Stephen Moreland Redd, a former Los Angeles County sheriff’s deputy convicted last year of fatally shooting a Yorba Linda supermarket manager during a robbery, was sentenced Friday to death.

Orange County Superior Court Judge Francisco P. Briseno imposed the sentence recommended by the jury that found Redd guilty of the murder of Timothy McVeigh, 34, on June 18, 1994. In addition, Redd was also sentenced to 111 years in prison on related criminal counts.

Prior to sentencing, several members of the McVeigh family tearfully asked the judge to sentence Redd to death. The victim’s parents and siblings spoke of the dreams McVeigh had of becoming a father and a pilot, dreams that were cut short when he had the misfortune of crossing paths with Redd one night at an Alpha Beta supermarket.
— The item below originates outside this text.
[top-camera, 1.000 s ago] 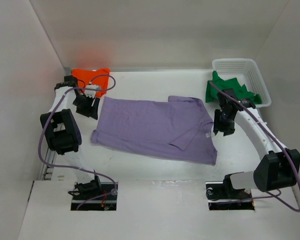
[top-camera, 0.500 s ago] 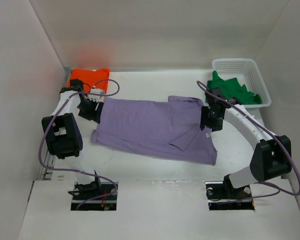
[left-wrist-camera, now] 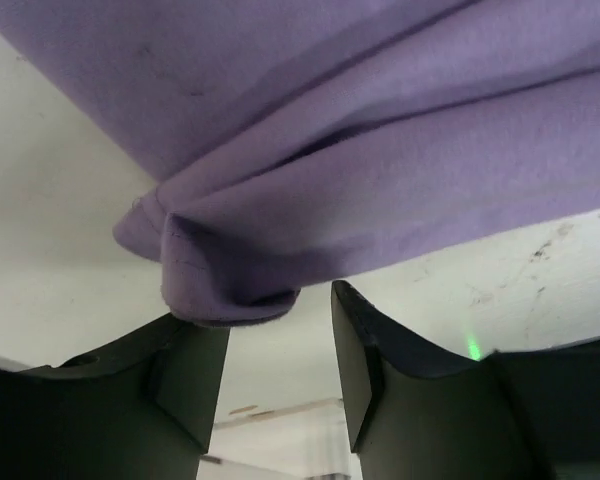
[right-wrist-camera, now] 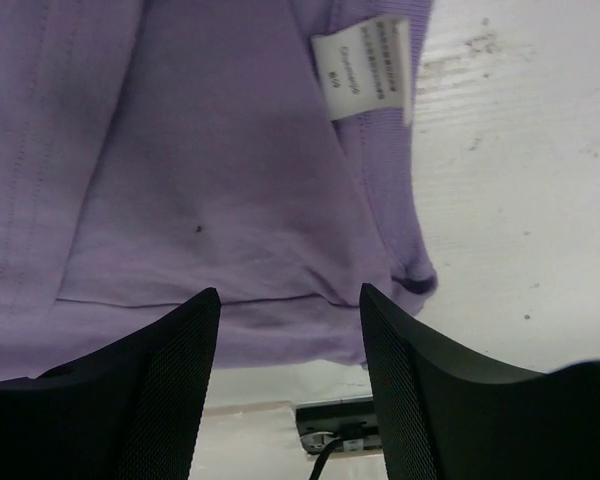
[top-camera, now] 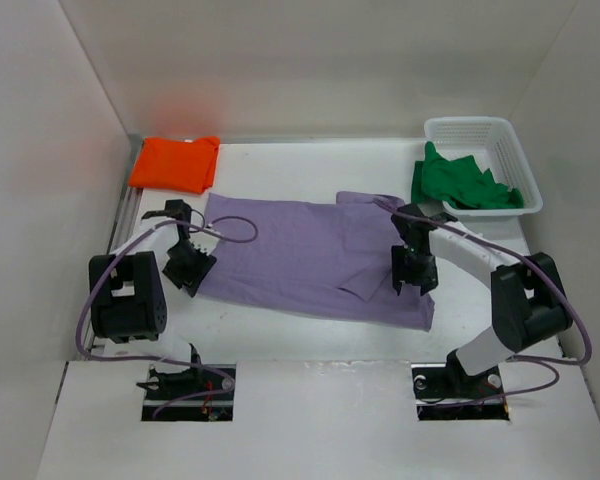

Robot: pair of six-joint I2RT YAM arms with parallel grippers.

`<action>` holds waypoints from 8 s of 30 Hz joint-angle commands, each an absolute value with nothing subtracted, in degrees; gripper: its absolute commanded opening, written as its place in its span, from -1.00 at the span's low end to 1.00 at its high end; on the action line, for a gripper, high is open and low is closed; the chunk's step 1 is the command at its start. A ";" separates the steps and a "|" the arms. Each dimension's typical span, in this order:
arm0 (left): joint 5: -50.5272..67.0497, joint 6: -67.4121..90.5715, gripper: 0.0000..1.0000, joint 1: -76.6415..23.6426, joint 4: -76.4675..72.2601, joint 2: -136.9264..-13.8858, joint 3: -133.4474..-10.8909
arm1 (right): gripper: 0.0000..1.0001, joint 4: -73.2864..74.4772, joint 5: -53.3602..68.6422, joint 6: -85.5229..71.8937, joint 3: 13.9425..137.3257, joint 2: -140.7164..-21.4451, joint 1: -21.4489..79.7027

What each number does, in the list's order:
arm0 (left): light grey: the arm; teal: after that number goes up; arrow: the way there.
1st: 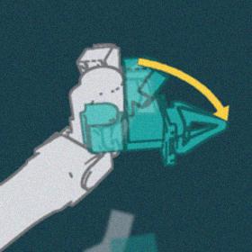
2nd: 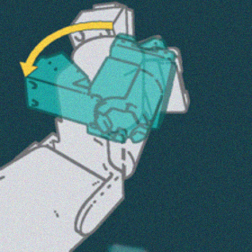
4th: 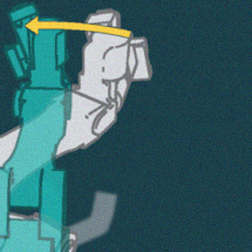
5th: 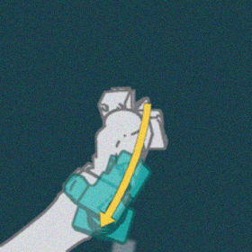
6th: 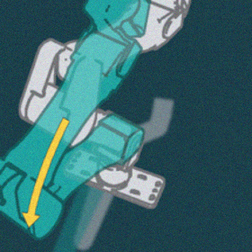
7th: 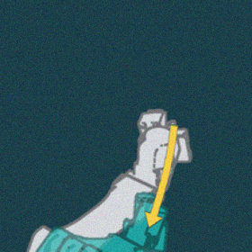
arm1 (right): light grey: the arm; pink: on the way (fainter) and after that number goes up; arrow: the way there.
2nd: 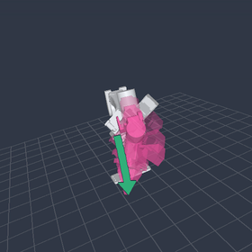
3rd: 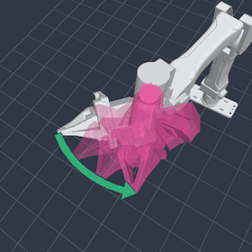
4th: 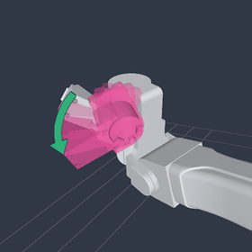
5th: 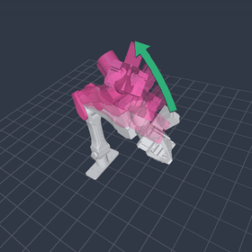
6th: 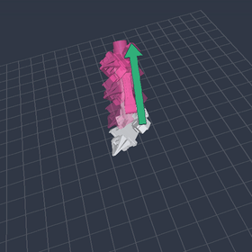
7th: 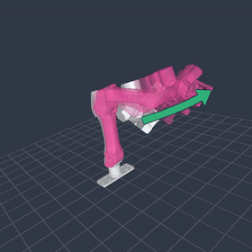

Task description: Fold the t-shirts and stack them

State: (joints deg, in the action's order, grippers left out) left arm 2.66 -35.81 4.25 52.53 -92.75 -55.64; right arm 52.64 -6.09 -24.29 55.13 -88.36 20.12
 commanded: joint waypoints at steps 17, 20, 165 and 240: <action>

They also reminded the judge that they too were victims because they lost a member of their family.

“I could not save my son,” said Carol McVeigh, the victim’s mother. “Do you have any idea what that does to a mother? I would have died for him if I could have. I would take his place now if I could.”

All pleaded with Briseno to impose the death sentence on the man they said was a cold-blooded killer.

Redd, who did not speak during the length of the trial, asked for leniency from the judge.

Redd told Briseno the eyewitness had been “prodded” to identify him by Brea police officers and that he had “never admitted” he was involved in the shooting.

But Briseno reminded Redd there was physical evidence--a gun--that linked him to the crime.

Redd also took issue with the McVeigh family’s descriptions of him as a hardened criminal who had no regard for human life.

In his version of events, Redd said Friday that committing crimes was not something he chose, but was the only alternative open to him when he found himself in difficult circumstances.

Shortly after leaving his job as a sheriff’s deputy, Redd was convicted of indecent exposure, a crime he claimed Friday that he did not commit. That first criminal conviction set in motion a series of problems that led him to commit crimes to survive, he said Friday.

Securing good-paying jobs became difficult due to his criminal record, he said. He worked for a while as a construction worker, but struggled to support himself and three children.

Records show Redd robbed stores and banks during a two-month period in 1982 when, he said, jobs became scarce. He was also sentenced to 18 years in state prison for a bank robbery during which he shot a La Habra police officer in the leg, according to court records.

When he was released from prison in 1993, he said, he again faced difficulty finding employment because of his criminal record.

“With 7 cents in my pocket, I turned to a life of crime,” he said.

The fatal store robbery occurred a little more than a year after Redd was paroled.

McVeigh’s family found little comfort in Redd’s remarks, even when he expressed sympathy for the family and said he was “saddened by what happened to Timothy McVeigh.”

Redd’s mother, on the other hand, described the sentence as heartbreaking.

“He must have been driven by circumstances to do these things,” Rosemary Redd said. “People who are driven like that have a sickness. . . . It’s been quite an experience to realize a son you knew has another personality.”

Rosemary Redd said she hopes an appellate court will overturn the death sentence, and allow her son to serve a life prison sentence.